In June 2020, Fox News drew about 3.97 million viewers during evening hours. Although digital newspapers and websites have experienced tremendous growth in popularity in recent years, most people still consume news on television. The majority of American households have more than one television, and about 99% of households have at least one television. To better explain this phenomenon, we have presented the thirteen best examples of oligopoly in different industries. With a small group of firms, every oligopolist is aware of the actions of others.

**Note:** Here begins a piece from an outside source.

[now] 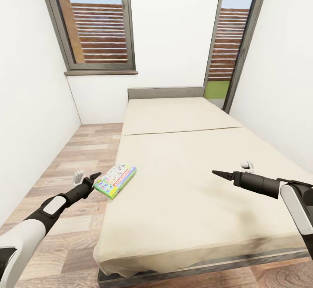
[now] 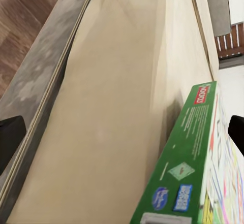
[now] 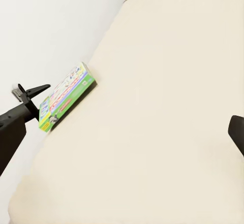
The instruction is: Put all the toys in the child's room - the three board games (two on the bed and one on the table), the two jigsaw puzzles on the table, and the tennis ball on the table - inside the toy box on the table in the child's room.
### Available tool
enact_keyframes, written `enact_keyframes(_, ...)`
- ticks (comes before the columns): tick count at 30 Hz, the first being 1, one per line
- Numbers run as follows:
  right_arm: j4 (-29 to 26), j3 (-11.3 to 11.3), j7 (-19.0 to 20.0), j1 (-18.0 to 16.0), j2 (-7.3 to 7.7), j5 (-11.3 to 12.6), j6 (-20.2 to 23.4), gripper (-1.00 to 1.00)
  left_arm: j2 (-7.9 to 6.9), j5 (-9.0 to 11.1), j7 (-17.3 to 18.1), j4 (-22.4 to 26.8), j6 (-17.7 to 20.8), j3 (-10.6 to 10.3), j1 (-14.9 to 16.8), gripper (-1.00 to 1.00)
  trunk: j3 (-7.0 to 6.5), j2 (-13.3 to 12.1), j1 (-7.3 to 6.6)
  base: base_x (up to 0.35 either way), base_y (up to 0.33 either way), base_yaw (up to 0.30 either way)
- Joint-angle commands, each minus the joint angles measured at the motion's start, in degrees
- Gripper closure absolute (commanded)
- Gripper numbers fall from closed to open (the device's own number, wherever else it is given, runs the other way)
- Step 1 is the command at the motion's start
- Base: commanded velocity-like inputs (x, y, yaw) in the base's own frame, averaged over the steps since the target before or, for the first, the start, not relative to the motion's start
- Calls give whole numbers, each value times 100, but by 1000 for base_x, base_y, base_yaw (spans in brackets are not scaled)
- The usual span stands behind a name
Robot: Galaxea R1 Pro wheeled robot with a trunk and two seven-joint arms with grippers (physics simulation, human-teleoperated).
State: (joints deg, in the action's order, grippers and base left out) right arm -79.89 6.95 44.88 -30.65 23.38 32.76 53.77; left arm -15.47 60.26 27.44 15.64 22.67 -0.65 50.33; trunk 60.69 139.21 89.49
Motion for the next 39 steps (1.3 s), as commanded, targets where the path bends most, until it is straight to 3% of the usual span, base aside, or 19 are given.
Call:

During the same period, leaders UltraTech, ACC and Ambuja all delivered a CAGR above 17%, with Ambuja leading at 19.1%. Further, while they have experienced a post-pandemic spike in returns, over a longer period of time, the returns delivered by them have been steady. One reason for this is the oligopolistic nature of the industry, which has a few firms dominating production and market share. It can be seen in their decisions of launching small cars, the sequence in which they raised the prices of cars which clarifies that these three players took a united and well thought of strategy. One may distinguish among the three based on prices, but based on features, all are distinct.
Airlines
Unless there is evidence of past misconduct of dominance, which is abusive and harming – for the market, other stakeholders and consumers – there is no justification for maligning a company or a firm. In July last year, Mumbai residents complained about a sharp increase in electricity bills after Adani group took over retail electricity distribution from Anil Ambani’s Reliance Infrastructure. Then there is Asian Paints in the paint segment with 40 per cent market share. According to experts, some of these businesses have created entry barriers – regulatory or technology driven – which are insanely high. And, if we minutely observe, the sector shows group behavior as well. You can yourself check that the prime time for every channel is different.